Adulterants in food have a long and storied history—particularly in bread. Bread, over the years, has had plaster of Paris, alum, sawdust, and mashed potatoes added to it to increase weight or whiteness and defraud the consumer. The British Medical Journal was printing arguments about the presence of adulterants and arguing about how much they mattered back in 1873.
Cellulose is a product on the FDA GRAS list (Generally Regarded As Safe), but the increasing use of filler comes from economic pressures. Commodity prices remain strong (primarily on a bubble due to speculation) and economies remain weak, meaning that producers looking to increase or maintain margins are going to be searching for cheaper alternatives to their traditional products. And food producers are turning to cellulose to add bulk and structure to their edible food-like products.
The use of additives or adulterants (the difference is whether or not the recipient knows about / wants the additive in their food. If it is iodine in salt, that's an additive. If it is plaster of Paris being added to bread, adulterant) in food has a long history, and always for the same reason: economic pressure to supply food as cheaply as possible while maintaining profits. We've seen this with the addition of melamine to milk products in China, in order to more cheaply achieve crude protein content targets. Alum, sawdust, and mashed potatoes have historically been added to bread to increase weight or the whiteness of the flour.
Food adulteration is directly tied to industrialization; both the industrialization of food production and the migration of populations out of the countryside to the cities. Low wages increase the need for cheap food, the drive for cheap food encourages adulteration.
These days, it's the GRAS list that defines the difference between adulterant and additive. That food will have additives is taken as read, as long as the ingredients appear on the GRAS list, it's generally acceptable. Consumers often disagree, as with the addition of HFCS (high fructose corn syrup) to honey. Or pink slime to ground meat products.
Of course, there's always the option of TSP, or Textured Soy Protein. But a fairly recent study shows how the manufacturing process leaves behind a residual level of hexane. Hexane is used as a solvent to separate fats from protein in the making of soy protein (well, in all fairness, not just soy protein. Its used with corn and other plants too, for the same purpose). Mother Jones has an article on the report, along with an FAQ, and Slate weighed in with an article as well. As is pointed out, there has been little research on whether or not hexane, when consumed, is a problem. It certainly is when we breathe it, but as to eating it, well, that seems to be a lot less immediately toxic. There are even alternatives; when it comes to complex processing to create vegetarian fare, mycoprotein has to be a bit better, but not by much. At least they're not currently using a neurotoxin in the process.
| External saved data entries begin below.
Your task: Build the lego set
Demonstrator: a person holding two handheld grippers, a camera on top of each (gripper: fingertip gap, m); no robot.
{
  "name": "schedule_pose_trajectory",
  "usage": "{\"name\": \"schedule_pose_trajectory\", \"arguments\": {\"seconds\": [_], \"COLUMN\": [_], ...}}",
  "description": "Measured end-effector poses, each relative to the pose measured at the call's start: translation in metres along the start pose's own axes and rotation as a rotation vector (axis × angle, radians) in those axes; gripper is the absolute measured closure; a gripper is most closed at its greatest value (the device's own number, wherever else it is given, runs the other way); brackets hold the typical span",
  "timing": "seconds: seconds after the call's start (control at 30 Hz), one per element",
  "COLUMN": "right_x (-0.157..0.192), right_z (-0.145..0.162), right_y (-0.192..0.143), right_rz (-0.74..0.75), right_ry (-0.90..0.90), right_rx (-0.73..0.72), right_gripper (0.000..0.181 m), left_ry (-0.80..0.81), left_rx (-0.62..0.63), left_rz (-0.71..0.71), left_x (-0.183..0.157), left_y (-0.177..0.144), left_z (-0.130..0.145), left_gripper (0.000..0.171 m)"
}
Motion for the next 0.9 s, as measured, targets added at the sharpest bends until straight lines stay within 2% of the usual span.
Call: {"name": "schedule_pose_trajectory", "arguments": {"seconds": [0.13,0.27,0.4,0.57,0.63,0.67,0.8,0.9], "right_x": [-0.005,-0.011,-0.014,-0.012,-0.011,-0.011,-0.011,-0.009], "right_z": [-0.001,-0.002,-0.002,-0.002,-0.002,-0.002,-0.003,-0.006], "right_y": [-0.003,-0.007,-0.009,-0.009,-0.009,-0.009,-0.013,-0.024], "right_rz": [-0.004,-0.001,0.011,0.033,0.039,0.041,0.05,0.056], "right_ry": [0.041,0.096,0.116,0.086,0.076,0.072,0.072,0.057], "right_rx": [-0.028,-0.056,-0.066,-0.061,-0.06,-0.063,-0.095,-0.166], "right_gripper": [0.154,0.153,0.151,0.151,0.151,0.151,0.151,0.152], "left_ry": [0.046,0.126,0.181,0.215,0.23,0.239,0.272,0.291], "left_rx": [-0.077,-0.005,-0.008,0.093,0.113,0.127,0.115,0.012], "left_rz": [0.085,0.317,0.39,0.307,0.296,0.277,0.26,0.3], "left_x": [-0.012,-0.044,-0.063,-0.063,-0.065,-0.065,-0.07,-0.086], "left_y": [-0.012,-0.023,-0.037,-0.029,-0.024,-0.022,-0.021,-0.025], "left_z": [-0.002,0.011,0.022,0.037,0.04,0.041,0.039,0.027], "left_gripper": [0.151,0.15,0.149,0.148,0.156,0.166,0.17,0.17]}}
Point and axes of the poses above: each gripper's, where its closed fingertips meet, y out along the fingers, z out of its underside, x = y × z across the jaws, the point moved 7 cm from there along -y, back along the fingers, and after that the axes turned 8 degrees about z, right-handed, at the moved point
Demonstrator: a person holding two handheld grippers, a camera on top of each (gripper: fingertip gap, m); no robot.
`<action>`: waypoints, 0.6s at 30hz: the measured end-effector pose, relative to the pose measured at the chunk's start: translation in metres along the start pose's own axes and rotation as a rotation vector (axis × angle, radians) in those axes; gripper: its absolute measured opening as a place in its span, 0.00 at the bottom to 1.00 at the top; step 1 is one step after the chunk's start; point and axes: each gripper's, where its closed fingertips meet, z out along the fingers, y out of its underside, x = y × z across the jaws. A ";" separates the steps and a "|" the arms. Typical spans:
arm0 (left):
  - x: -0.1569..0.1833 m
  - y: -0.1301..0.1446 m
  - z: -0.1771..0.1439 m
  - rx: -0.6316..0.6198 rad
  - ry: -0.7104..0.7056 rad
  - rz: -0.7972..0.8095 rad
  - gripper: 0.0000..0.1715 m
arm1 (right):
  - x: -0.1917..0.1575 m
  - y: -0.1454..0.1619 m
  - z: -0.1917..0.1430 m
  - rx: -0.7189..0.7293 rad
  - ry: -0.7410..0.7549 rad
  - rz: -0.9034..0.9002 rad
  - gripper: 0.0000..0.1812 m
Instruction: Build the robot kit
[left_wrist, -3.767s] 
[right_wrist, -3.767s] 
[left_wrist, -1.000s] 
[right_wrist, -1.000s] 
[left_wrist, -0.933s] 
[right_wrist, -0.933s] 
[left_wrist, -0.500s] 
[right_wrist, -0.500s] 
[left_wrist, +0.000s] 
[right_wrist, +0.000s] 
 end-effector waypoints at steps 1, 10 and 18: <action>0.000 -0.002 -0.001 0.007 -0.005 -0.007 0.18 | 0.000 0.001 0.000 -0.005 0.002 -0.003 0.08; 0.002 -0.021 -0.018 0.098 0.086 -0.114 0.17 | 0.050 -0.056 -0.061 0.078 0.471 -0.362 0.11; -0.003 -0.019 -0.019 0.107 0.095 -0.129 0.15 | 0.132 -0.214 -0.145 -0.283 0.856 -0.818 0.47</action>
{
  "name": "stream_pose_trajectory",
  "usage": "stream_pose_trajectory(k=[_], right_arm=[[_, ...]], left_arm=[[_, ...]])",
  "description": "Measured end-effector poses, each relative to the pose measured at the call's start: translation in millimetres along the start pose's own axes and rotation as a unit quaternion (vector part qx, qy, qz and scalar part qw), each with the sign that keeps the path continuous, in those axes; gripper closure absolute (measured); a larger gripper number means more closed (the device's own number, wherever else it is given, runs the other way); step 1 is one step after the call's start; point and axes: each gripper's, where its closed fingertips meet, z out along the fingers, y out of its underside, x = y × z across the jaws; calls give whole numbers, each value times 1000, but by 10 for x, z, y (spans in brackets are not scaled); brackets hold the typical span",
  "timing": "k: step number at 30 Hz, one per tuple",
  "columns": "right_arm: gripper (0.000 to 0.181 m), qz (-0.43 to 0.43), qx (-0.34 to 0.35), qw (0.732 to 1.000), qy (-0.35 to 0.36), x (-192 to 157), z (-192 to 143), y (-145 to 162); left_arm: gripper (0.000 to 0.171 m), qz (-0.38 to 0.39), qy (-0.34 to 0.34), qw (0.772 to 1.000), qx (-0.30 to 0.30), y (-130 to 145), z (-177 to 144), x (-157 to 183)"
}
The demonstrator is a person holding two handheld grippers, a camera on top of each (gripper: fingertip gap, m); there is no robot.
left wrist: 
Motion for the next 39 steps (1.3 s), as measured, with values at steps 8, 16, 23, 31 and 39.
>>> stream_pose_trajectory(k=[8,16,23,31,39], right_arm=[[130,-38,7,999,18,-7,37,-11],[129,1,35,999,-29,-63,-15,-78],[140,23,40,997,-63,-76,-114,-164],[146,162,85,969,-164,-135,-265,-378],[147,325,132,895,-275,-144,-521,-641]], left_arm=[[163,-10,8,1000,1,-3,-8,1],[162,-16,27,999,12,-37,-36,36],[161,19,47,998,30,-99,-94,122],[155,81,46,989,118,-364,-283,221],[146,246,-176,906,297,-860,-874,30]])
But as consumers, we have to ask ourselves, just how much responsibility or concern should we have for the way our food is prepared? Do we want to eat food that is killing those who gather or prepare it? Because, if so, there's a lot more research that needs to be done before we eat various things—particularly out of the industrial food system. For example, pesticides are dangerous to both farmworkers, as this EPA pamphlet demonstrates, and their families.
We create a market for such substances every time we eat food out of the industrial food system. But, as Michael Pollen said in hisWilliams College address, the food system is a fragile thing. What we do as consumers has an impact. If we don't buy something, stores will quit stocking it, meaning fewer people will buy—creating a virtuous circle. Pollen mentions that as few as fifty complaints can get a topic onto a McDonald's board meeting agenda. Positive requests have an impact also. If you ask for more local food, you create a demand that grocers will try to satisfy—meaning more downstream demand for farmers. Anything affects the way the food system acts. It really is that fragile and sensitive. So when you see local produce in your local or chain grocery, ask for the produce manager and compliment him/her. If you don't see local cheese in the dairy aisle, ask for the dairy manager and request it. This can be the politest ruckus you'll ever raise.